• What you have to do
Reproduce only the lines of the material below that start at the line containing "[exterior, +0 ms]" and stop at the line containing "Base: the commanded". Keep both end lines.

########################################

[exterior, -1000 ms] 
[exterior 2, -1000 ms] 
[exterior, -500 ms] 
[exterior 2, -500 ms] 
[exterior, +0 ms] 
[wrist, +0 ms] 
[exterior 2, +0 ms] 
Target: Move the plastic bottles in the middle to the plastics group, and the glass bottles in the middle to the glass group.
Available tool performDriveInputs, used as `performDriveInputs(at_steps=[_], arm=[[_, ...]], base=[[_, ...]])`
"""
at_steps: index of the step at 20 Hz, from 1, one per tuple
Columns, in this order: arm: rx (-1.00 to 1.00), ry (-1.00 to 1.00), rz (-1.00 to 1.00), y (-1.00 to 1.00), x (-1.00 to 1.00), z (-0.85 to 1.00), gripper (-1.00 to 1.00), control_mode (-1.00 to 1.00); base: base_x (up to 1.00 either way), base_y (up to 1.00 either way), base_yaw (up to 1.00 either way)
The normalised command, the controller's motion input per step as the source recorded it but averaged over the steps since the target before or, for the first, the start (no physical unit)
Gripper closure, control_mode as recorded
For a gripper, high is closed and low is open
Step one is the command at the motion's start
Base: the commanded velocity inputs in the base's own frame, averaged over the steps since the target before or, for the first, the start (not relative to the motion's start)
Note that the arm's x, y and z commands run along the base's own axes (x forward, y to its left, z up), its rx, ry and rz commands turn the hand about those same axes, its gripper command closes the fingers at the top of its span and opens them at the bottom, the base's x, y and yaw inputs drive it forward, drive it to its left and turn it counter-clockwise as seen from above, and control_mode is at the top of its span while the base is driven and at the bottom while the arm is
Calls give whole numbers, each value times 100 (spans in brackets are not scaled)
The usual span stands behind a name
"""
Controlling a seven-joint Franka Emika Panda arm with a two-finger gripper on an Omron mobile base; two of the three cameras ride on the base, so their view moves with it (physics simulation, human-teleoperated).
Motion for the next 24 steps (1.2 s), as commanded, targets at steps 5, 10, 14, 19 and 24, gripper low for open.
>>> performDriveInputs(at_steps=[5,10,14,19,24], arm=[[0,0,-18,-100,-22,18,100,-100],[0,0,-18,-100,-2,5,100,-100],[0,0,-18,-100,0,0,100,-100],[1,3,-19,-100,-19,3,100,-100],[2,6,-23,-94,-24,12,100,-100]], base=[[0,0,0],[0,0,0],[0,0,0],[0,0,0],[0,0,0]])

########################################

• Your response
[exterior, +0 ms] 
[wrist, +0 ms] 
[exterior 2, +0 ms] 
Target: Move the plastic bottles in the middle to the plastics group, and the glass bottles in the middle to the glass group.
Available tool performDriveInputs, used as `performDriveInputs(at_steps=[_], arm=[[_, ...]], base=[[_, ...]])`
"""
at_steps: index of the step at 20 Hz, from 1, one per tuple
Columns, in this order: arm: rx (-1.00 to 1.00), ry (-1.00 to 1.00), rz (-1.00 to 1.00), y (-1.00 to 1.00), x (-1.00 to 1.00), z (-0.85 to 1.00), gripper (-1.00 to 1.00), control_mode (-1.00 to 1.00); base: base_x (up to 1.00 either way), base_y (up to 1.00 either way), base_yaw (up to 1.00 either way)
The normalised command, the controller's motion input per step as the source recorded it but averaged over the steps since the target before or, for the first, the start (no physical unit)
Gripper closure, control_mode as recorded
For a gripper, high is closed and low is open
Step one is the command at the motion's start
Base: the commanded velocity inputs in the base's own frame, averaged over the steps since the target before or, for the first, the start (not relative to the motion's start)

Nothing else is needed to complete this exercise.